When we had begun our summer travels, we realized that finding a place to set up a tent for a night was easier said than done. So, once we discovered the app Hipcamp, it became a great tool for finding places to stay that were convenient but still special. Basically, Hipcamp is like AirBnB specifically for camping. You reserve a campsite or cabin directly from locals who own them, choosing from a variety of options based on reviews or photos posted. With Hipcamp, you definitely feel immersed in the place and community you’re visiting.  When you stay on somebody’s property maintained just for guests like yourself, you’re reminded that your destination is the home of real people, not just pretty scenery to visit. On all our trips, we interacted with great owners who truly cared about providing us a good experience. We also enjoyed exploring the surrounding small towns and getting a glimpse into life in a place we’d never have otherwise known of. Since you’re directly buying from a resident of the place you’re visiting with Hipcamp, the platform definitely shares some elements of Outpatch’s own “give where you go” philosophy. In Virginia, we stayed on a patch of farmland in a town called Elkton. It was a peaceful spot right along the Shenandoah river, and we saw some beautiful sunsets as we went swimming, relaxed in the hammock, and cooked our camping dinners at the site.

A view from our campsite

The convenient location of our campsite also made it easy for us to do what we came for: hiking Shenandoah National Park. The defining feature of Shenandoah is Skyline Drive, a 105 mile road that runs the entire length of the park and offers stunning views along the way. In fact, the Blue Ridge Mountain vistas you can see from the drive were the inspiration for the designs on our new Virginia patches. While the scenic view areas right on the road are worthy enough of stopping at, Skyline Drive also gives central access to a variety of hikes. One that I recommend is the Dark Hollow Falls Trail. It’s doable for all skill levels and ages given that it’s only 3 miles, but I still think the hike is worth it for everybody. The main destination is an impressive waterfall that cascades down into an enclaved pool, which is a tranquil spot to relax in the shade and even swim. Another hike that I enjoyed was called the Upper Hawksbill Trail. Once again, I consider this hike to be great “bang for your buck”: it’s only 2 miles, but provides unmatched panoramas of rolling green mountains  at the rocky, open peak. Finally, if you want a bit more of a test, you should try the Old Rag Trail. We didn’t have time for it, but this 9.2 mile climb is considered a classic for the park. If you’re hoping to get that extra satisfaction that a beautiful view brings after you’ve completed a strenuous hike to get there, Old Rag is a great choice.

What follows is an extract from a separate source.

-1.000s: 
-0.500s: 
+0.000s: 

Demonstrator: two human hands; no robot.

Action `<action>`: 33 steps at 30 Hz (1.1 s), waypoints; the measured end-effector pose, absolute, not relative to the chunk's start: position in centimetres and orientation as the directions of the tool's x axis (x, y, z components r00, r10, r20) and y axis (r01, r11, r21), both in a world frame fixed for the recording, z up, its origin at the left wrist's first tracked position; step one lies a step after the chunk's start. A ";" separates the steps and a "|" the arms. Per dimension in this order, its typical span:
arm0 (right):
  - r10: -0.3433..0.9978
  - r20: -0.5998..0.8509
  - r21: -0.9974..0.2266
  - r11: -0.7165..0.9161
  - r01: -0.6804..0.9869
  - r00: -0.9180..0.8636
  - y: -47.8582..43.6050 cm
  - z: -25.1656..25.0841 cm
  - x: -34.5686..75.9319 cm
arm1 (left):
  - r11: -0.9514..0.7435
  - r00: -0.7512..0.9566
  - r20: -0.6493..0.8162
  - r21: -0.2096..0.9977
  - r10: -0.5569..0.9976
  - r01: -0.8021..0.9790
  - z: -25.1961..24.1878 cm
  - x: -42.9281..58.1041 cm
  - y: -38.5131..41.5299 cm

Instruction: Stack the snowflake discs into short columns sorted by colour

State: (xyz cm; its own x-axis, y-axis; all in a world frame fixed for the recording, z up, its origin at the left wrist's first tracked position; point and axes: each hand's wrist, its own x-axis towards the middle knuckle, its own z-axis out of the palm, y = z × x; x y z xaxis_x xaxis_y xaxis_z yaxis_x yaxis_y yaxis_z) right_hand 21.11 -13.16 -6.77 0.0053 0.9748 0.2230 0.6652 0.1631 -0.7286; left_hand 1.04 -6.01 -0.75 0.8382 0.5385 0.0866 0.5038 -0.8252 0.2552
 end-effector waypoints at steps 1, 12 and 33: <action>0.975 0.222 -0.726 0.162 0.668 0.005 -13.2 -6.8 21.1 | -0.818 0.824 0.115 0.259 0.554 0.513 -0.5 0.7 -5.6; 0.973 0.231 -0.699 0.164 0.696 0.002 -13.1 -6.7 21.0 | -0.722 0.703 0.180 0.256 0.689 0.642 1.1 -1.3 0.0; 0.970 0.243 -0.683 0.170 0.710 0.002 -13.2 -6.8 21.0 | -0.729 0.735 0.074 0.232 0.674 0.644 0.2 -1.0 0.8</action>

            But while we’re on the subject of completing hikes for the sake of achievement, we need to take a step back and remember what spending time in nature is really all about. Even those of us who consider lovers of the outdoors can easily get caught in the idea that we are distinct from the natural world, that every piece of nature is just another thing for people to dominate. But rather than conquering nature, we all know that we coexist with it. Just like how I mentioned we must be good guests in the communities we visit, we must also be good guests in the nature we love. Instead of carelessly taking advantage of nature for our own gratification, we should strive to ensure that it remains for future generations. As a result, we should all implement the tenets of sustainability every time we set out to enjoy the outdoors. By grounding yourself in a deep sense of place while in nature and resolving to leave no trace once you’re gone, you can help both yourself and others achieve richer experiences with the natural world for years to come. Ultimately, my own takeaways from my Virginia trip encapsulate the Outpatch philosophy: whether it’s in terms of the local community or the environment itself, we strive to always leave the places that we visit better than we found them.